#### WHAT YOU NEED TO DO
Your answer should be the lines below from the one with "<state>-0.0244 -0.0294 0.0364" to the one with "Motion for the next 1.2", both included, given again exactly and with nothing added.

#### PROVIDED DATA
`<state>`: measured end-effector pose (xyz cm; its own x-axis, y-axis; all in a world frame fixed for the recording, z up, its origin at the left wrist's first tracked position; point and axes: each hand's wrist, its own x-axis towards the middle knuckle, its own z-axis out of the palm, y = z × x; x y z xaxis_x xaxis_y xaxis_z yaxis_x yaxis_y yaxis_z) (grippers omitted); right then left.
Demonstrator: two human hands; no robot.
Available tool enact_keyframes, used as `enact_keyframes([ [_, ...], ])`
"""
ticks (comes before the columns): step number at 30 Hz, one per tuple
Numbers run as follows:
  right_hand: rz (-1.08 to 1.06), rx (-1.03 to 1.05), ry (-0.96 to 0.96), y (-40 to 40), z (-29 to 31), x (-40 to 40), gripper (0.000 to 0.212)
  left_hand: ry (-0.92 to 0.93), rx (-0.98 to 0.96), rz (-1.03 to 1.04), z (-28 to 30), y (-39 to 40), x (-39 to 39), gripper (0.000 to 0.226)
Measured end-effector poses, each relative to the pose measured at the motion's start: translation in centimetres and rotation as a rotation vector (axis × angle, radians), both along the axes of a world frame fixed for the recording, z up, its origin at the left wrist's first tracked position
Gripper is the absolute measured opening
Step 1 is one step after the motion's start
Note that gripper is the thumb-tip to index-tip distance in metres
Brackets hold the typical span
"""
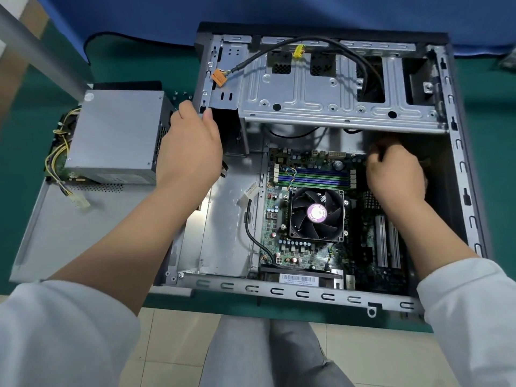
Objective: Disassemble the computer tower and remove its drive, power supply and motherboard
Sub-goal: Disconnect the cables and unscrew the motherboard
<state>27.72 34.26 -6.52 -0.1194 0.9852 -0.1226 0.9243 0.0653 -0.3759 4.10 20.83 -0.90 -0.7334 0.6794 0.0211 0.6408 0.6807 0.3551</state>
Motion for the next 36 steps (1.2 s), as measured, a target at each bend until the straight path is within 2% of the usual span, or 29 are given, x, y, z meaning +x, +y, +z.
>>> enact_keyframes([
  [5, 0.009, -0.008, 0.041, -0.06, 0.16, -0.30, 0.027, 0.010, -0.001, 0.015, 0.17, -0.05, -0.05, 0.040],
  [10, -0.024, -0.014, -0.009, -0.16, 0.23, -0.30, 0.029, 0.019, -0.012, 0.022, 0.13, -0.10, 0.10, 0.041],
  [20, -0.046, -0.038, 0.106, 0.11, 0.14, -0.18, 0.027, 0.008, -0.019, 0.035, 0.18, -0.03, 0.21, 0.042],
  [25, -0.027, -0.026, 0.031, -0.03, 0.15, -0.28, 0.033, 0.000, -0.018, 0.034, 0.29, -0.07, 0.29, 0.042],
  [32, -0.035, -0.052, 0.057, 0.01, 0.15, -0.34, 0.024, 0.002, -0.026, 0.040, 0.31, -0.07, 0.27, 0.043],
  [36, -0.038, -0.034, 0.021, -0.20, 0.24, -0.38, 0.032, 0.004, -0.018, 0.035, 0.29, -0.14, 0.30, 0.042],
])
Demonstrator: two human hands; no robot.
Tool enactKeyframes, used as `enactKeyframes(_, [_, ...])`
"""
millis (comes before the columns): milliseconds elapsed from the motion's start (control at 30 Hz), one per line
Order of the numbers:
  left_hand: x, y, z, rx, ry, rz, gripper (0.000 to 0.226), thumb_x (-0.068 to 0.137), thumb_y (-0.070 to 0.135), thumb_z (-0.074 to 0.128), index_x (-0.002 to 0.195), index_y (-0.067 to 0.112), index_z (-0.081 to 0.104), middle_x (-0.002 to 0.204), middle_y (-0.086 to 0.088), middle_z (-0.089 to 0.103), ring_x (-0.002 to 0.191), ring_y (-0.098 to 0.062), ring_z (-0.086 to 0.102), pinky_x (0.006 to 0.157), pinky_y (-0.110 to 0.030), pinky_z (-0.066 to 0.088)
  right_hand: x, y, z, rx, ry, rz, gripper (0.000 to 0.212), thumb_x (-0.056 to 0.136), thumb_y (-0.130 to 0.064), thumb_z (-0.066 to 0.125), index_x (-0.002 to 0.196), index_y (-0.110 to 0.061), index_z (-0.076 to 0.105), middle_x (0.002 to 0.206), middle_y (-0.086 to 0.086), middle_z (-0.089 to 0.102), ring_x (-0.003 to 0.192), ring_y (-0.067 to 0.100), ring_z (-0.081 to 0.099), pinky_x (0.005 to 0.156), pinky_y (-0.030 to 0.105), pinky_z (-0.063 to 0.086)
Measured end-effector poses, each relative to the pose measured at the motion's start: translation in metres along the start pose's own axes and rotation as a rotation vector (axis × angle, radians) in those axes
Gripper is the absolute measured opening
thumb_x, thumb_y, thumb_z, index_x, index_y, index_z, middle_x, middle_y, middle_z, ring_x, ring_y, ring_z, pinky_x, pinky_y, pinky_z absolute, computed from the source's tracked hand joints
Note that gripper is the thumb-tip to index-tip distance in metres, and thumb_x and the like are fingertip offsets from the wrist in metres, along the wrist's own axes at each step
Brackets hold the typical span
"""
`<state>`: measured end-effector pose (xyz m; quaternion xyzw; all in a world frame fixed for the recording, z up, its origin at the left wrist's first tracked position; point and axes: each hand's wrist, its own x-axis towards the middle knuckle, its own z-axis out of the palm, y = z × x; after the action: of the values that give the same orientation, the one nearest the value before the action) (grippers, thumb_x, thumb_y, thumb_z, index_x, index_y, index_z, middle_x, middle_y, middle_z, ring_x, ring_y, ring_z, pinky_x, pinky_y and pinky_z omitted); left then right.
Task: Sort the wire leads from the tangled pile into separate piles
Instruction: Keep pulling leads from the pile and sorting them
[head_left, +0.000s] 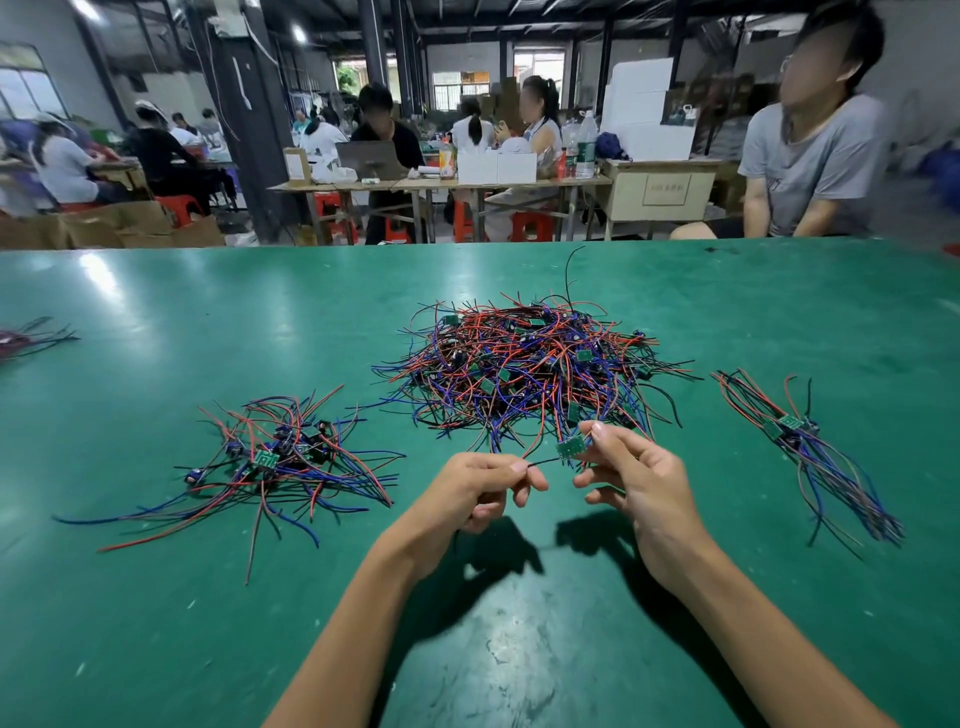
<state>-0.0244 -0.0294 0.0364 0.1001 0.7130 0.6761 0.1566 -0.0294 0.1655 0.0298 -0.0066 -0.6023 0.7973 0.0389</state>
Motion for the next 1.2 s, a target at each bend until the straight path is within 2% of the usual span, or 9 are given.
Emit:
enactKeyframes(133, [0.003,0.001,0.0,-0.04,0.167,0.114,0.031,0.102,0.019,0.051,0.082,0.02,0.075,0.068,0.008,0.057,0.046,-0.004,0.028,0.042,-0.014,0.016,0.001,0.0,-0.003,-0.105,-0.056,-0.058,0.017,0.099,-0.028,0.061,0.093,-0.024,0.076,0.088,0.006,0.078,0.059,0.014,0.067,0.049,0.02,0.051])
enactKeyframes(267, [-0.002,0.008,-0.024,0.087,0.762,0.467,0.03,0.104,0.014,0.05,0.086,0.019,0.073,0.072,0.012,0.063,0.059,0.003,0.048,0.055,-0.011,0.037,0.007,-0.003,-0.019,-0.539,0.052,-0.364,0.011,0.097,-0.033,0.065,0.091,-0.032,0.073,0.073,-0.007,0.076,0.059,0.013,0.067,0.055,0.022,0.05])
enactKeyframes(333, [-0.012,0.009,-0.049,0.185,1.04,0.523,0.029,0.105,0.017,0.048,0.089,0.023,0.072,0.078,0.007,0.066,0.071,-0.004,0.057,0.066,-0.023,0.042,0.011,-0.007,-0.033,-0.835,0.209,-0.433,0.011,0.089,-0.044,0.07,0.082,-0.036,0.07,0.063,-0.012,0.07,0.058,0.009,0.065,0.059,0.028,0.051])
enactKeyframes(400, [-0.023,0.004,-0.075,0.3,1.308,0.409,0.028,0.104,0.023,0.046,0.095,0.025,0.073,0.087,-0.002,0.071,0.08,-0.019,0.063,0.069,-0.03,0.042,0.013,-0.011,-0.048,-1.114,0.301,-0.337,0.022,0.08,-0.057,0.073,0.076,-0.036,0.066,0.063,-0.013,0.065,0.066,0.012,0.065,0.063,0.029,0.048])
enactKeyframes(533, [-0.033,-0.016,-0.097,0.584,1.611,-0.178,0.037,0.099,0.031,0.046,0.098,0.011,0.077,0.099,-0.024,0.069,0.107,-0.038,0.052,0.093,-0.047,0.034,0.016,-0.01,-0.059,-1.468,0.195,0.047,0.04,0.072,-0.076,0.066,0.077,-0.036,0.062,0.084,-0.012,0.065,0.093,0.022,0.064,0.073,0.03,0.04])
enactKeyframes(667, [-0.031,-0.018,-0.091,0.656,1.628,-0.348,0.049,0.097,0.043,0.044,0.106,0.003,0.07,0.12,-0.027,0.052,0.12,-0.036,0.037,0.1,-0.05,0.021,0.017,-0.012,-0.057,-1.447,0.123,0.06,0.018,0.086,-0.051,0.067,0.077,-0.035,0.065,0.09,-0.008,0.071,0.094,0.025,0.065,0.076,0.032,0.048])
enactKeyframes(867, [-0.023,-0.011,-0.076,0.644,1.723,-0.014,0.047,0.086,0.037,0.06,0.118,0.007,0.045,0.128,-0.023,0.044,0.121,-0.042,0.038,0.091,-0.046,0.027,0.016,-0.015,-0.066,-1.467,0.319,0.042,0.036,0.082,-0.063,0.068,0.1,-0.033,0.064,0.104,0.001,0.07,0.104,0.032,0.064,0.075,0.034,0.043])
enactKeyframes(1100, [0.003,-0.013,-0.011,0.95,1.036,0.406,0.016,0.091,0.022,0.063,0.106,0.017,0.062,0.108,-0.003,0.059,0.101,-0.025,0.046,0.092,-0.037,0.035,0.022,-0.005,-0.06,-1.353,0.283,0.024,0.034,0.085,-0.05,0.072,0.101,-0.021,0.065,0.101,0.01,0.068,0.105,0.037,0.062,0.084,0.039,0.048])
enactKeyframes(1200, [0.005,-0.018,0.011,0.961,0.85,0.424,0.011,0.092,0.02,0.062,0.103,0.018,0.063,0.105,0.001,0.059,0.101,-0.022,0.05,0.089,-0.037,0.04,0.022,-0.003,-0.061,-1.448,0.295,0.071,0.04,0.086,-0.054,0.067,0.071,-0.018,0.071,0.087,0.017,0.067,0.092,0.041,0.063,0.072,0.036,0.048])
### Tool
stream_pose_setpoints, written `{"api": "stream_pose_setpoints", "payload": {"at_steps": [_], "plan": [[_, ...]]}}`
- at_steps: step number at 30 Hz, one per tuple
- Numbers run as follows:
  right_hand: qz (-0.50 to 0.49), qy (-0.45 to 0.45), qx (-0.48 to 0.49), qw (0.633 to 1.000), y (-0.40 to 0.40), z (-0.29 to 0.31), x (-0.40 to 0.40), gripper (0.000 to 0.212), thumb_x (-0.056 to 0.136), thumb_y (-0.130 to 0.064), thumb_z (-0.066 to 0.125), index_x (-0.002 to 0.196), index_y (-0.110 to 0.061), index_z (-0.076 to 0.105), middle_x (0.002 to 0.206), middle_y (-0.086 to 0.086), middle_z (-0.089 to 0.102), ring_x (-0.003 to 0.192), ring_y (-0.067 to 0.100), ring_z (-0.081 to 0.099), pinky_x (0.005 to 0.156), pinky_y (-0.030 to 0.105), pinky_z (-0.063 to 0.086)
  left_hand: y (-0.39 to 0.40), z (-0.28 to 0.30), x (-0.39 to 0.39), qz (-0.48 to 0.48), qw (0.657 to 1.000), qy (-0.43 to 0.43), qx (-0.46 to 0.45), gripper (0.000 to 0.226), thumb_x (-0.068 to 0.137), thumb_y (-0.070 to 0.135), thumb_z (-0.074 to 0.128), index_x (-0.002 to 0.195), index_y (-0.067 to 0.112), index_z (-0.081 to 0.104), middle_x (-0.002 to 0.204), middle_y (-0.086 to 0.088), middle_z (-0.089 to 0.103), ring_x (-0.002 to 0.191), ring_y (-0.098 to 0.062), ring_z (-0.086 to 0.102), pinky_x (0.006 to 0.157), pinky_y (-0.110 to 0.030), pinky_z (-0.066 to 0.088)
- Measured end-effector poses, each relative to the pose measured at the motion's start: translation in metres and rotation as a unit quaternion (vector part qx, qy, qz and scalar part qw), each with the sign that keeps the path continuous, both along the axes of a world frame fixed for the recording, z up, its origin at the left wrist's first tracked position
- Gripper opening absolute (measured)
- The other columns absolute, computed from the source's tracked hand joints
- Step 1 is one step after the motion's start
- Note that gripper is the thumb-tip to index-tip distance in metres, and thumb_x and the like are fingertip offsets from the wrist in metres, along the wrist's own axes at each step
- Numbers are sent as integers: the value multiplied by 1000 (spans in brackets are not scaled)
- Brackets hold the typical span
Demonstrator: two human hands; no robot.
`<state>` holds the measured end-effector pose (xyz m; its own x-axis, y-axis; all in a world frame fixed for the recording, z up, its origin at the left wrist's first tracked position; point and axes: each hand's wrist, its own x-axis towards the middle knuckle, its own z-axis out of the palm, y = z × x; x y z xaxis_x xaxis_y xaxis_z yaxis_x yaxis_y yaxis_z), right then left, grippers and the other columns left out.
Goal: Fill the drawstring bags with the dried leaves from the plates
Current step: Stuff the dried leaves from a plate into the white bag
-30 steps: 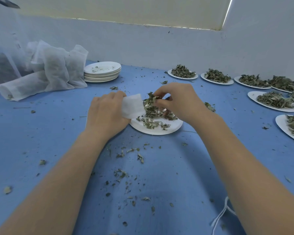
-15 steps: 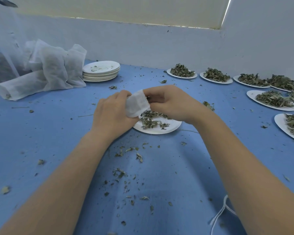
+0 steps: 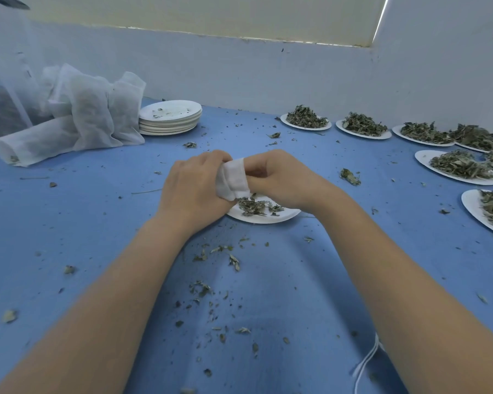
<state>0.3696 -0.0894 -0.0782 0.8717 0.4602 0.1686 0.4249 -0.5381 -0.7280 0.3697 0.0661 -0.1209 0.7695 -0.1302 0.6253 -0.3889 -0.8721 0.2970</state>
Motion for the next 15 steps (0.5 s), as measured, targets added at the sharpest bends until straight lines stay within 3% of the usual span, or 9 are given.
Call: {"api": "stream_pose_setpoints", "payload": {"at_steps": [1,3,6,8,11,13,15], "plan": [[0,0,24,1000,-2,2,-1,11,87,-18,64,91,-17,74,83,9,70,68,17,59,64,28,49,1,1,0,7,1000,0,-4,44,66,21,74,106,8,60,93,-11,65,81,-34,57,74,-34,36],[-14,-9,79,997,-10,5,1,10,82,-16,70,88,-22,74,80,-7,73,73,2,66,60,21,53,4,2,-1,23,1000,0,-3,46,67,26,70,107,8,59,96,-12,65,83,-35,57,74,-34,34],[-91,-49,93,990,-22,2,10,13,82,-16,70,86,-27,74,85,-12,73,77,-3,65,73,16,51,9,4,1,46,999,6,5,47,68,22,71,111,8,58,101,-14,64,90,-36,56,78,-36,34],[-177,-111,-35,977,-30,-2,19,22,91,-12,57,98,-26,72,102,-9,70,75,-5,59,66,6,39,10,3,1,55,998,9,8,48,68,18,72,112,8,57,103,-14,64,92,-36,56,80,-37,33],[-194,-79,-237,949,-37,-15,28,48,91,3,38,129,-20,56,138,1,49,117,16,51,84,19,38,11,2,3,57,998,15,15,47,70,19,70,114,8,56,104,-13,63,95,-35,56,83,-37,32],[-161,-54,-294,941,-35,-22,29,55,90,7,34,137,-19,48,146,2,41,132,21,38,99,26,35,11,0,4,60,998,18,20,46,72,21,69,114,9,55,104,-12,63,95,-34,55,83,-37,32],[-146,-52,-302,941,-33,-25,27,54,90,5,35,135,-21,49,143,3,45,126,21,44,92,26,39,11,-1,5,63,998,17,17,46,72,21,69,114,9,55,104,-12,63,95,-34,55,83,-36,31]]}}
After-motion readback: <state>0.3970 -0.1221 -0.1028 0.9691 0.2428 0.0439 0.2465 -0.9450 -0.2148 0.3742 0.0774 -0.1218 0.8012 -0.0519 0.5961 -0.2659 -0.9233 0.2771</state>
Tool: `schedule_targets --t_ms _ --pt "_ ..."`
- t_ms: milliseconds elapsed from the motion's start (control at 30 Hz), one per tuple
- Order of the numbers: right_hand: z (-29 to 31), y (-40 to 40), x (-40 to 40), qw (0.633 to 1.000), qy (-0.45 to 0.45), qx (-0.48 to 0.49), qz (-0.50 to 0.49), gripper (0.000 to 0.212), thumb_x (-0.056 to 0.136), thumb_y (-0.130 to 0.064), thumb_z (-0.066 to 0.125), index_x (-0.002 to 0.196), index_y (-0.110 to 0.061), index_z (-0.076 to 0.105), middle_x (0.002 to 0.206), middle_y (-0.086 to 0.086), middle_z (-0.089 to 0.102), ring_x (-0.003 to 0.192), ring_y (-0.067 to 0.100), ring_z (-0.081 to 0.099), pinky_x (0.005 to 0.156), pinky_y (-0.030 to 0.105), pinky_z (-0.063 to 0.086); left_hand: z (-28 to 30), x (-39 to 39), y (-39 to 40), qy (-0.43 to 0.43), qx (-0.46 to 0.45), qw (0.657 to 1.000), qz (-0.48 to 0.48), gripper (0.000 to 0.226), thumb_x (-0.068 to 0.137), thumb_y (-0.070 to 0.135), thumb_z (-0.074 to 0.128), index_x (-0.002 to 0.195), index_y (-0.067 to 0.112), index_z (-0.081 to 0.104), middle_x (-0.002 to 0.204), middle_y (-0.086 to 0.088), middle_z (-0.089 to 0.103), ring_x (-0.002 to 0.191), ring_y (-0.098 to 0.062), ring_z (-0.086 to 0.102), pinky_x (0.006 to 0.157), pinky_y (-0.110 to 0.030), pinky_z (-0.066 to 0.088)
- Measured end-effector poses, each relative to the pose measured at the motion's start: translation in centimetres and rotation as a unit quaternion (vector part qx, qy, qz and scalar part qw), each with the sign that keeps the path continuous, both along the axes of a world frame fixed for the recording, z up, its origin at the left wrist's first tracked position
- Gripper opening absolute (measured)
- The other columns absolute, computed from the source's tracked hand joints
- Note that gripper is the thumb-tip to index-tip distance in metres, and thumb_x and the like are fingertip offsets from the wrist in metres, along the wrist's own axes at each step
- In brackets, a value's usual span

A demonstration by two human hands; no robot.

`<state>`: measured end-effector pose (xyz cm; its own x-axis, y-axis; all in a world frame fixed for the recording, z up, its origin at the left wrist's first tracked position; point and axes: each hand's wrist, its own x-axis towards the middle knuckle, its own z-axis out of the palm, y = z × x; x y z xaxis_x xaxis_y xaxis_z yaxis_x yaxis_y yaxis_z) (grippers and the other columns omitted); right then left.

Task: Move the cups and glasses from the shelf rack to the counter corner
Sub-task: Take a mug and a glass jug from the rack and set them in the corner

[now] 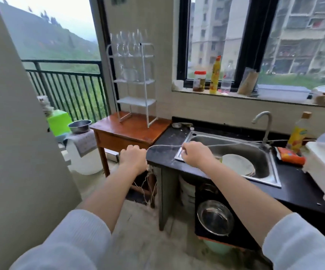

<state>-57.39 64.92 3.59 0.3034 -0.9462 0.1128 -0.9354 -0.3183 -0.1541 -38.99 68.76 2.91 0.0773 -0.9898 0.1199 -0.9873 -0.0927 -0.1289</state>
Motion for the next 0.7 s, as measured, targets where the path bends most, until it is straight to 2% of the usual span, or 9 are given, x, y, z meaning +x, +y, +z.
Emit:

#### REPLY
<state>-0.0244 -0.0294 0.0364 0.1001 0.7130 0.6761 0.1566 -0.0294 0.1655 0.0298 -0.0066 -0.6023 0.7973 0.0389</state>
Motion for the next 1.2 s, a target at each bend until the straight path is within 2% of the usual span, or 9 are given.

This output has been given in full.